About this task: Check each line of the data for the string "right". Report how many have it, and give nothing else.

Data excerpt:
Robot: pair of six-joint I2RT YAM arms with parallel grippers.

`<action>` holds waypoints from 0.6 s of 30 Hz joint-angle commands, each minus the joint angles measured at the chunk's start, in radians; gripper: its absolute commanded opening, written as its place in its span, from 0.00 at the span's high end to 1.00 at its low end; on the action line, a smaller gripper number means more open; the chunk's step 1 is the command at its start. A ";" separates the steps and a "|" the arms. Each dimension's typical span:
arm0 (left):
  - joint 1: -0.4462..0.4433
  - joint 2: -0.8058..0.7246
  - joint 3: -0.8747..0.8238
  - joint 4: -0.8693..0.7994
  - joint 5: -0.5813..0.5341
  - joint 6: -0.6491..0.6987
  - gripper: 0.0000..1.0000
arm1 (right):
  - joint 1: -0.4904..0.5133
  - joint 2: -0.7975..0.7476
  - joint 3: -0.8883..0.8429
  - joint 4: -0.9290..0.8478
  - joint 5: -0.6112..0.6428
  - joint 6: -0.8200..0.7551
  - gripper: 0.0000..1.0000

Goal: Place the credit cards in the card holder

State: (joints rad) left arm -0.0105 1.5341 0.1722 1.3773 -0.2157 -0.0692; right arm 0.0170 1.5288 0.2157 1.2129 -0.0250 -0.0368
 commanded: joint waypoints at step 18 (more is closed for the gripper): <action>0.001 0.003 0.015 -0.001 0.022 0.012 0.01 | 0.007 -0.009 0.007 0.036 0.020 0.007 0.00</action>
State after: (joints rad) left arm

Response for this exercise: 2